# Task
Restate the records so that not a single word differs.

# Input material

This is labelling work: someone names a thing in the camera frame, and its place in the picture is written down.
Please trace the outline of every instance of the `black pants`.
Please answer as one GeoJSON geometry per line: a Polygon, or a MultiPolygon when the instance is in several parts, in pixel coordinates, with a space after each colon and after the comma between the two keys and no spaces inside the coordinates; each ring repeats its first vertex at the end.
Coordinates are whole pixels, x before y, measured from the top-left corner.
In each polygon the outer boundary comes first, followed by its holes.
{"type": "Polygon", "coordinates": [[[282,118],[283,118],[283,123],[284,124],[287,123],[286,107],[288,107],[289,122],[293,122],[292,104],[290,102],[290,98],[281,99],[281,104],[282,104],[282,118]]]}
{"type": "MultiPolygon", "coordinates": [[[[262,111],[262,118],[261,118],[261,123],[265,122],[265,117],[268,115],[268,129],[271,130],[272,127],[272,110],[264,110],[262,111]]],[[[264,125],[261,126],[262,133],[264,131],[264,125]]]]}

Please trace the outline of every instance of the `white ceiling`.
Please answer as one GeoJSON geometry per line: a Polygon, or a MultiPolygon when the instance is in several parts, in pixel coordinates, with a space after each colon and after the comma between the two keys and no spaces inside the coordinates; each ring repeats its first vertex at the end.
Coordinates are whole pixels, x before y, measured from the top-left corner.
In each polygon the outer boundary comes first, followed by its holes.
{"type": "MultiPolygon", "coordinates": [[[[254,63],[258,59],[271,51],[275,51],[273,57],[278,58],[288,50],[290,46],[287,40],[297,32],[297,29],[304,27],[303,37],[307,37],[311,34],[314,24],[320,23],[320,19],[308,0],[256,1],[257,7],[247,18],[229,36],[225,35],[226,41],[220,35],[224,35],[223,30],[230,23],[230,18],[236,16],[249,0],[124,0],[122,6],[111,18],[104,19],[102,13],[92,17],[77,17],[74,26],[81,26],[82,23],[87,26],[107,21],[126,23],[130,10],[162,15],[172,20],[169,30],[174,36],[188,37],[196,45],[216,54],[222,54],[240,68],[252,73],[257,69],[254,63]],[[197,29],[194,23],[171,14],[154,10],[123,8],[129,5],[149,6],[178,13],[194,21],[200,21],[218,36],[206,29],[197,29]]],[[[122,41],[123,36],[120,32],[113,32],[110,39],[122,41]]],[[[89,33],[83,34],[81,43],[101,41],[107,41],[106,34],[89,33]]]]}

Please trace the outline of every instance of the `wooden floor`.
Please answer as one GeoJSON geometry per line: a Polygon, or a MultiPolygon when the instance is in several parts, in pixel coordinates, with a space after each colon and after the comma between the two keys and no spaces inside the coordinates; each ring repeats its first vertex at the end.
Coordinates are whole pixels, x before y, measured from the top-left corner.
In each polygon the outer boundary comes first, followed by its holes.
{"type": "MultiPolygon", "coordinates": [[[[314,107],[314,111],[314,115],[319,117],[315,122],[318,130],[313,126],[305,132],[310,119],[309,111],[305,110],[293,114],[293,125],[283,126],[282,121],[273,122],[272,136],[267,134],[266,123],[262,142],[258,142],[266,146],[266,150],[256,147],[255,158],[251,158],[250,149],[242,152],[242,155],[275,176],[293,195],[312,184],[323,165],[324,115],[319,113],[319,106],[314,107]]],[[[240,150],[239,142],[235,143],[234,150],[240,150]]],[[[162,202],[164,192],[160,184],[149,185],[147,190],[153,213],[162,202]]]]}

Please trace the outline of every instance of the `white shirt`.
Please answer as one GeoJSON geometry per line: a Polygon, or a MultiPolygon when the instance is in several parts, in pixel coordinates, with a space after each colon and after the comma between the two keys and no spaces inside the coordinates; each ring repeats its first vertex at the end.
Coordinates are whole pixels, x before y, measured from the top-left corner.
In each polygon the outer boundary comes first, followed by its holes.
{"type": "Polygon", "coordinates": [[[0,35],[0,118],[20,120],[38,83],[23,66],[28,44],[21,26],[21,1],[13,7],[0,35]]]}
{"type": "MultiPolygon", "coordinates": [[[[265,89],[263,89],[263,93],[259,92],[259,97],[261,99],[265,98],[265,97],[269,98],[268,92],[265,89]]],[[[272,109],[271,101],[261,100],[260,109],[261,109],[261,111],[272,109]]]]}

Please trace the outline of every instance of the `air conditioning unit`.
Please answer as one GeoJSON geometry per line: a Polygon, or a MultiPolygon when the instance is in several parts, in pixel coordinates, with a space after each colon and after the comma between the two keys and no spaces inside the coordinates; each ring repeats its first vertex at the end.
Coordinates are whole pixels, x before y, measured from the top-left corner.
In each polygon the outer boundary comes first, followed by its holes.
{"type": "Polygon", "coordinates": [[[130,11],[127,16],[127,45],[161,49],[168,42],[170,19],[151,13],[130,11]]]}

# Solution to this task
This is labelling work: someone names a thing in the camera frame, and its place in the picture is written down.
Please trace the outline of every instance of the `black pants`.
Please answer as one GeoJSON geometry per line: a Polygon, or a MultiPolygon when the instance is in several parts, in pixel coordinates, with a space after each colon and after the comma between the two keys and no spaces inside the coordinates; each ring repeats its first vertex at the end.
Coordinates are whole pixels, x before y, measured from the top-left corner.
In each polygon the outer boundary comes first, followed by its holes.
{"type": "Polygon", "coordinates": [[[282,118],[283,118],[283,123],[284,124],[287,123],[286,107],[288,107],[289,122],[293,122],[292,104],[290,102],[290,98],[281,99],[281,104],[282,104],[282,118]]]}
{"type": "MultiPolygon", "coordinates": [[[[262,111],[262,118],[261,118],[261,123],[265,122],[265,117],[268,115],[268,129],[271,130],[272,127],[272,110],[264,110],[262,111]]],[[[264,125],[261,126],[262,133],[264,131],[264,125]]]]}

Please trace the outline of every instance of the `white ceiling`.
Please answer as one GeoJSON geometry per line: a Polygon, or a MultiPolygon when the instance is in several parts, in pixel coordinates, with a space after each colon and after the comma between the two keys and no spaces inside the coordinates; each ring repeats its first vertex at the end.
Coordinates are whole pixels, x before y, measured from the top-left corner.
In each polygon the outer boundary comes first, followed by its holes.
{"type": "MultiPolygon", "coordinates": [[[[254,63],[258,59],[271,51],[275,51],[273,57],[278,58],[288,50],[290,46],[287,40],[297,32],[297,29],[304,27],[303,37],[307,37],[311,34],[314,24],[320,23],[320,19],[308,0],[256,1],[257,7],[247,18],[229,36],[225,35],[226,41],[220,35],[224,35],[223,30],[230,23],[230,18],[236,16],[249,0],[124,0],[122,6],[111,18],[104,19],[102,13],[92,17],[77,17],[74,26],[81,26],[82,23],[87,26],[107,21],[126,23],[130,10],[162,15],[172,20],[169,30],[174,36],[188,37],[196,45],[216,54],[222,54],[240,68],[252,73],[257,69],[254,63]],[[197,29],[194,23],[171,14],[154,10],[123,8],[129,5],[149,6],[178,13],[194,21],[200,21],[218,36],[206,29],[197,29]]],[[[122,41],[123,36],[120,32],[113,32],[110,39],[122,41]]],[[[89,33],[83,34],[81,43],[101,41],[107,41],[106,34],[89,33]]]]}

Please trace the outline of every instance of the `wooden floor`.
Please answer as one GeoJSON geometry per line: a Polygon, or a MultiPolygon when the instance is in several parts, in pixel coordinates, with a space after each colon and after the comma between the two keys and no spaces inside the coordinates; each ring repeats its first vertex at the end.
Coordinates are whole pixels, x before y, measured from the top-left corner.
In each polygon the outer boundary comes first, followed by its holes.
{"type": "MultiPolygon", "coordinates": [[[[314,107],[314,111],[314,115],[319,117],[315,122],[318,130],[313,126],[305,132],[310,119],[309,111],[305,110],[293,114],[293,125],[283,126],[282,121],[273,122],[272,136],[267,134],[266,123],[262,142],[258,142],[266,146],[266,150],[256,147],[255,158],[251,158],[250,149],[242,152],[242,155],[275,176],[293,195],[312,184],[323,165],[324,115],[319,113],[319,106],[314,107]]],[[[240,150],[239,142],[235,143],[234,150],[240,150]]],[[[162,202],[164,192],[160,184],[149,185],[147,190],[153,213],[162,202]]]]}

Please trace the outline of every instance of the `white shirt`.
Please answer as one GeoJSON geometry per line: a Polygon, or a MultiPolygon when the instance is in several parts, in pixel coordinates, with a space after each colon and after the comma between the two keys and no spaces inside the coordinates; each ring repeats its first vertex at the end.
Coordinates are whole pixels, x before y, measured from the top-left corner.
In each polygon the outer boundary comes first, followed by its holes.
{"type": "Polygon", "coordinates": [[[0,35],[0,118],[20,120],[38,83],[23,66],[28,44],[21,26],[21,1],[13,7],[0,35]]]}
{"type": "MultiPolygon", "coordinates": [[[[265,89],[263,89],[263,93],[259,92],[259,97],[261,99],[265,98],[265,97],[269,98],[268,92],[265,89]]],[[[272,109],[271,101],[261,100],[260,109],[261,109],[261,111],[272,109]]]]}

Please trace the outline of every instance of the `air conditioning unit`.
Please answer as one GeoJSON geometry per line: a Polygon, or a MultiPolygon when the instance is in several parts, in pixel coordinates, with a space after each colon and after the comma between the two keys and no spaces inside the coordinates; each ring repeats its first vertex at the end.
Coordinates are whole pixels, x before y, measured from the top-left corner.
In each polygon the outer boundary comes first, followed by its holes.
{"type": "Polygon", "coordinates": [[[130,11],[127,16],[127,45],[161,49],[168,42],[170,19],[151,13],[130,11]]]}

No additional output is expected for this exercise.